Many of our living rooms are cleared of decorated trees, and advent candles have long been blown out. Maybe you’re like me, and Christmas goodies have been put away to make room for workout goals and “no-sugar January.”

Yet this week marked the end of the true Twelve Days of Christmas—the time between the birth of Christ and the arrival of the Magi to visit the newborn King. As many of us have celebrated the Advent season, the four weeks leading up to Christmas Day, very few of us know about the 12 days following December 25th or the Feast of the Epiphany.

 

Why? I’m always in a rush.

Far too often, I’m in a rush. I’ve already rushed off from the holidays, filled with time-slowing moments with family and friends, and back into my normal rhythms. This week, it looks like workdays where my fingers are trying to keep up with my thoughts. After hours are filled with a spiritual learning community, helping paint a friend’s baseboard trim, and working out (or trying to remember…). I’ve already forgotten to call my parents and respond to group texts, and I’m beginning to fill next week’s nights. Also, I’m trying this new thing called “meal planning.” I switch car lanes to get home faster, and I do self-checkout, so I don’t have to wait at the store. Email notifications roll in at all hours, and stores send me text messages letting me know they’re having a sale …on their sale.

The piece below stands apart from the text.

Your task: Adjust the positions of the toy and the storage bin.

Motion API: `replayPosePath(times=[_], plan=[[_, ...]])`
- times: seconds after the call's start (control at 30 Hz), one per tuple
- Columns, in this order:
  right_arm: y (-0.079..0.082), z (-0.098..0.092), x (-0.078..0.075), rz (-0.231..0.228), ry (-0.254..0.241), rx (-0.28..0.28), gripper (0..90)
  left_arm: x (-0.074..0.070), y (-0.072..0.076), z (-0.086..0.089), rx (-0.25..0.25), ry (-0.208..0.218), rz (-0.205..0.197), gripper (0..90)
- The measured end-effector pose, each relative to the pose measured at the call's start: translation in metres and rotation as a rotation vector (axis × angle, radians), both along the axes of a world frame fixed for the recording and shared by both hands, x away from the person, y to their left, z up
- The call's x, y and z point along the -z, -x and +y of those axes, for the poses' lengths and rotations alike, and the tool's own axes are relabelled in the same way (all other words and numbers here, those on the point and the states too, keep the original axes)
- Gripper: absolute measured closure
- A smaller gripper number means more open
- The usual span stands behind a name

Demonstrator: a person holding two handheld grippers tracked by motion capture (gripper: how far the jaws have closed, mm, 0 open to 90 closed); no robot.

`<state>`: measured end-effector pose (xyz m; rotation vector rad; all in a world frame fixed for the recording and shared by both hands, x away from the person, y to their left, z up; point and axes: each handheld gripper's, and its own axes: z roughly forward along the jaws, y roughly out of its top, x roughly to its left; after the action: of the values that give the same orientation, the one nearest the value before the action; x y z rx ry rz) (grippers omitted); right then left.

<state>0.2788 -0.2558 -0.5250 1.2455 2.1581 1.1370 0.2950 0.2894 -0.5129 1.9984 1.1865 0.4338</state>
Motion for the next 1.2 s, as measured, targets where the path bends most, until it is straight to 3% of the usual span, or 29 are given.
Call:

They call my generation, Millennials, over-stimulated, over-marketed, and burnt out—and I only turned 29 two weeks ago. 

 

So, what does this have to do with the Twelve Days of Christmas?

A week into the new year, I already feel like I need an “epiphany” moment. The Feast of the Epiphany celebrates the manifestation of Christ to the Wise Men—that Jesus, who had been born, was indeed the Son of God. The Epiphany recognizes and remembers that Gentiles, men who practiced and believed in sorcery and the stars’ power, were among the first to see Jesus and worship him. They weren’t perfect disciples or religious echelons. The Savior and King, promised long ago, was finally here, and the Magi recognized something different about Him. They laid before the newborn King the best of what their countries had to offer, gold, frankincense, and myrrh, to a poor, young, and soon-to-become refugee family. What does this say about Jesus? A lot.

In my rush to get back to my rhythms, I’ve forgotten the rest of the Jesus story and the ways Jesus reveals Himself to us through His life. From His refugeehood and escape from genocide as a baby to working in the family business of carpentry. He most likely mourned His father Joseph’s death, and most certainly, His close cousin John’s. He grew close with a group of unlikely men on society’s fringes, and He called them friends. He regularly hung out with the sick, the poor, and those who society told Him not to—women, prostitutes, embezzlers, terrorists.

I have a hard time lingering in the story of Jesus. It’s only 12 days after Christmas, and I’ve rushed myself away from the rest of who Jesus was and is. I need another epiphany.

 

What’s your epiphany going to be?

Maybe for you, it’s not that you’re in a rush like me. Perhaps it’s distractions, fears, or being tired. Distracted by all the other things that vie for your attention, fears of what’s next or how things will turn out, tired of waiting for promises to be fulfilled.

So, what’s your epiphany going to be? What is it about Christ that you can celebrate, even feast, in how he reveals himself to you? Or are there things about Jesus’ story you’ve (dare we say it) grown tired of or have forgotten? 

My tree is put away, and my grocery list contains no added sugars. But today, I’m going to pause and feast in my epiphany—the Epiphany—that Christ, the newborn King, has revealed Himself to us. And for the next 70+ years of my life, King Jesus will reveal Himself even in my rush, distraction, fears, and weariness. Constant epiphanies over a lifetime, I think that’s the key to how I make it to my golden years without being over-stimulated, over-marketed, and burnt out.

 

This is my prayer for me, for you, and for us this new year:

“May you see where God is filling, empowering, inspiring, and inviting,
and not just where the world is stealing, throbbing, taunting, and destroying;
that this new year would bring with it new hope,
like God’s graces in the morning, towing you into the waters of New Life.”